_What is being asked:_ Could you please find each line in the records that contains the word "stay" and copy it?

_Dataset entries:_
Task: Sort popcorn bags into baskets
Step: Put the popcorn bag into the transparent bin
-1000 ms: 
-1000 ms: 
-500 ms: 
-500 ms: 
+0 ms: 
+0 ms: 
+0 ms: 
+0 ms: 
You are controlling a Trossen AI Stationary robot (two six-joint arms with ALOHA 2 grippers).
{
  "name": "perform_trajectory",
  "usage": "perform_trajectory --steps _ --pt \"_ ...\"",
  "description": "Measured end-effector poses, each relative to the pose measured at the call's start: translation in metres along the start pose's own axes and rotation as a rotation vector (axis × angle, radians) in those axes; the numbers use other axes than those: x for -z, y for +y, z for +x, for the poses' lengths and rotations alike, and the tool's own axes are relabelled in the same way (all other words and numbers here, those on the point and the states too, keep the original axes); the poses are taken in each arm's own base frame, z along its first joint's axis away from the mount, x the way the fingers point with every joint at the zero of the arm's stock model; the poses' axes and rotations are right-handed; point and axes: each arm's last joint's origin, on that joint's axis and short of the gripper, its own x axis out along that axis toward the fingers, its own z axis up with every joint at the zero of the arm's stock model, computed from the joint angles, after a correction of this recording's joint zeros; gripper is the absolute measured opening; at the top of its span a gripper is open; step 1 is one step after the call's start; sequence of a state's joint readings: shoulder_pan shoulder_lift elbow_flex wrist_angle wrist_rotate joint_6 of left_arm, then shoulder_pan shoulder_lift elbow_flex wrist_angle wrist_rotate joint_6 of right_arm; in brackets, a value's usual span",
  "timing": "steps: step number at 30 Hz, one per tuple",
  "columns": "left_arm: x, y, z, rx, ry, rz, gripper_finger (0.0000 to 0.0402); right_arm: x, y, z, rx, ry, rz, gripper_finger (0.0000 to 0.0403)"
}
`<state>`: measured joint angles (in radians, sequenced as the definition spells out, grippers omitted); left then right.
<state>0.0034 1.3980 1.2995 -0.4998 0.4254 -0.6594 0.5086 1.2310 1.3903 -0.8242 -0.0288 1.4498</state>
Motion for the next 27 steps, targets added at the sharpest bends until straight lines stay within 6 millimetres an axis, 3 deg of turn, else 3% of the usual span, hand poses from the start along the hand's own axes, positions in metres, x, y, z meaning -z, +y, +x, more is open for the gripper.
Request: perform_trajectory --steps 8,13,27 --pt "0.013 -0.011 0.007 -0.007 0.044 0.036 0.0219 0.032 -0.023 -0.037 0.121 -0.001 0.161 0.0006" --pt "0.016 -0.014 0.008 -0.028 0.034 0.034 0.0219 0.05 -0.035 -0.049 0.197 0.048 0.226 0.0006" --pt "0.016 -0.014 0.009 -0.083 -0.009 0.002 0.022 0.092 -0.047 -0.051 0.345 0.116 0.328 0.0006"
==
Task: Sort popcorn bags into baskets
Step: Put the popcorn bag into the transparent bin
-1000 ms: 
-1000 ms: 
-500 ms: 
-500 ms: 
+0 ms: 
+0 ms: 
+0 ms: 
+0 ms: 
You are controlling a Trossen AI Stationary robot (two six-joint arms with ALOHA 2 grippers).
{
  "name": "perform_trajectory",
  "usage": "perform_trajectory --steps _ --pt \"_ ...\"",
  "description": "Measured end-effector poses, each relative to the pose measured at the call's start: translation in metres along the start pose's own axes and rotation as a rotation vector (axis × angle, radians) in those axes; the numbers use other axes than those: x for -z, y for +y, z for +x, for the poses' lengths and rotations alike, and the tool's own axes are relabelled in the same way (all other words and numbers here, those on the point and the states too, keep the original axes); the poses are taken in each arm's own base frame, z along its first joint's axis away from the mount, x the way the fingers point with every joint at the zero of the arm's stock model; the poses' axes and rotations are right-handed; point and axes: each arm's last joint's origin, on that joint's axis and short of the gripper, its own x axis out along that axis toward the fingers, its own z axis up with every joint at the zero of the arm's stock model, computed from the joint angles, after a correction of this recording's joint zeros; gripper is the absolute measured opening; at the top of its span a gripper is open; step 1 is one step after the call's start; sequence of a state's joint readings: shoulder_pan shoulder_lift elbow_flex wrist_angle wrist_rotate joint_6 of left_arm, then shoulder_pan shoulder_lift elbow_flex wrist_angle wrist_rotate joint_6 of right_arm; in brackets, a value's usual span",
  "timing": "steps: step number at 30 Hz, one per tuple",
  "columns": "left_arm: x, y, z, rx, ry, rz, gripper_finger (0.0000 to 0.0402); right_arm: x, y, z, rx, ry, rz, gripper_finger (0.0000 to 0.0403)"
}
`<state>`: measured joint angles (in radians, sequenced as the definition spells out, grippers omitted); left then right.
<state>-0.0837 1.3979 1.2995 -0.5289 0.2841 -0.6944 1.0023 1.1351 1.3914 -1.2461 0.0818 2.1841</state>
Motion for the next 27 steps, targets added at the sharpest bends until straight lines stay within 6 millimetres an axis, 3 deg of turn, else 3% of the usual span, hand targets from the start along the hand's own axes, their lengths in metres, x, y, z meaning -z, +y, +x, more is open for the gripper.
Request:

_Response below:_
Motion for the next 27 steps, targets added at the sharpest bends until straight lines stay within 6 millimetres an axis, 3 deg of turn, else 3% of the usual span, hand poses from the start along the hand's own axes, positions in metres, x, y, z meaning -z, +y, +x, more is open for the gripper.
Motion for the next 27 steps, targets added at the sharpest bends until straight lines stay within 6 millimetres an axis, 3 deg of turn, else 3% of the usual span, hand targets from the start along the hand's own axes, their lengths in metres, x, y, z meaning -z, +y, +x, more is open for the gripper.

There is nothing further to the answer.